In the 2002–03 season Montemurro took over the youth team at Melbourne Knights in the National Soccer League, in which he guided the team to a Southern Division Championship. The team lost the playoff to become National Youth Champions. The demise of the National League came and the club offered Montemurro the senior position in the Victorian Premier League. He opted to continue his youth coaching at cross town rivals South Melbourne in which he guided the team to the runner-up position in 2005.

Mid 2006, with the team sitting clear at the top of the ladder, Montemurro was approached by Sunshine George Cross to take over the first team and save it from relegation. He succeeded and continued his position until mid 2007, when he parted ways with the club. His next role was head coach of Coburg United in Victorian State League 1 in which he guided the club to its first ever promotion to top flight football in the club's 30-year history.

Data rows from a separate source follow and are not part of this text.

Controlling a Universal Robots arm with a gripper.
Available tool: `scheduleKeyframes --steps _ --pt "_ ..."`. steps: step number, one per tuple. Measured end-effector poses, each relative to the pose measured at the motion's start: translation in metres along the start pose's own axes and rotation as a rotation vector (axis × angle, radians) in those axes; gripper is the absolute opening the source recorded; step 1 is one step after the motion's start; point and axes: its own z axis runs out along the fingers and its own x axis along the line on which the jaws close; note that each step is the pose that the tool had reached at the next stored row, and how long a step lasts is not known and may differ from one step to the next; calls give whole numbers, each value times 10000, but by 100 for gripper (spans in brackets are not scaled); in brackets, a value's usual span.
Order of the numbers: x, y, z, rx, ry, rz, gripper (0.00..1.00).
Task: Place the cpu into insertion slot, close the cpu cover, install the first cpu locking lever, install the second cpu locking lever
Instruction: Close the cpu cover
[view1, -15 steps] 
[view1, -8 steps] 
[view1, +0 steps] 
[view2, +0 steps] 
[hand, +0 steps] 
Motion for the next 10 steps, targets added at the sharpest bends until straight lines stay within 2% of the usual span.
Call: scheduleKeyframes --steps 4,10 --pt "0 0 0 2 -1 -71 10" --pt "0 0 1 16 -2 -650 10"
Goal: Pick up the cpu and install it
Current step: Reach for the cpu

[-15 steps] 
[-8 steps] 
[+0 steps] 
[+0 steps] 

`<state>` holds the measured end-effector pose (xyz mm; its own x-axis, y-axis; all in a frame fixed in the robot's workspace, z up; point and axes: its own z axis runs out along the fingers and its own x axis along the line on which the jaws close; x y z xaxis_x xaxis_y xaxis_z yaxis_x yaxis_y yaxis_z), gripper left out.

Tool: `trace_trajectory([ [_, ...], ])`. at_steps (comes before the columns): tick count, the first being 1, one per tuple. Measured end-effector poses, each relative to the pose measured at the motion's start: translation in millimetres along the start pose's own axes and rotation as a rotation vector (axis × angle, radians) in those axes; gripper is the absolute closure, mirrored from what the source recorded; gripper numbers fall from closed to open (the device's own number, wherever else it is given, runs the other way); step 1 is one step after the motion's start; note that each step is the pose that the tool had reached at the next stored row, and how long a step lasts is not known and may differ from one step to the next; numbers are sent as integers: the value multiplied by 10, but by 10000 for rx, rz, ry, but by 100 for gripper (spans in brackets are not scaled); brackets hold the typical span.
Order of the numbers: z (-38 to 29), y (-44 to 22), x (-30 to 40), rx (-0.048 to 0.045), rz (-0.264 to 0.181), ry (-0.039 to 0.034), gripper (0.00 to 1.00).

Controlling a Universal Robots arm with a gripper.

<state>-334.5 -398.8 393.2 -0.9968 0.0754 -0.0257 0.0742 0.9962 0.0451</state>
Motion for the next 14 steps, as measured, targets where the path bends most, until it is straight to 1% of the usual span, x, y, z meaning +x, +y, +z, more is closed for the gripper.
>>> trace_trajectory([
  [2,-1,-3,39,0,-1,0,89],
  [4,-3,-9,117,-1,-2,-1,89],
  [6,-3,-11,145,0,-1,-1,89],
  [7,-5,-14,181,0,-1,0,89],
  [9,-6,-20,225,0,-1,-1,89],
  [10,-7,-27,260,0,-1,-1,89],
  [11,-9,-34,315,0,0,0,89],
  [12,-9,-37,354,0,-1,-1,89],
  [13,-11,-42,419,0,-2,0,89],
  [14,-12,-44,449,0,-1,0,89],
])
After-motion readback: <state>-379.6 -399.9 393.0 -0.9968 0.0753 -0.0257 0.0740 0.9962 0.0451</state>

In 2010, he returned to South Melbourne as a youth coach and guided the team to a historic undefeated season as champions. He was promoted to assistant senior coach at South, in which VPL finals appearances and the quarter finals of the Singapore Cup were achievements during his tenure. During 2013, he took over new franchise club Port Moresby in the Papua New Guinea National Soccer League. The club finished third in the league, qualifying for the championship playoffs, where they reached the final, only to lose 3–0 to Hekari United.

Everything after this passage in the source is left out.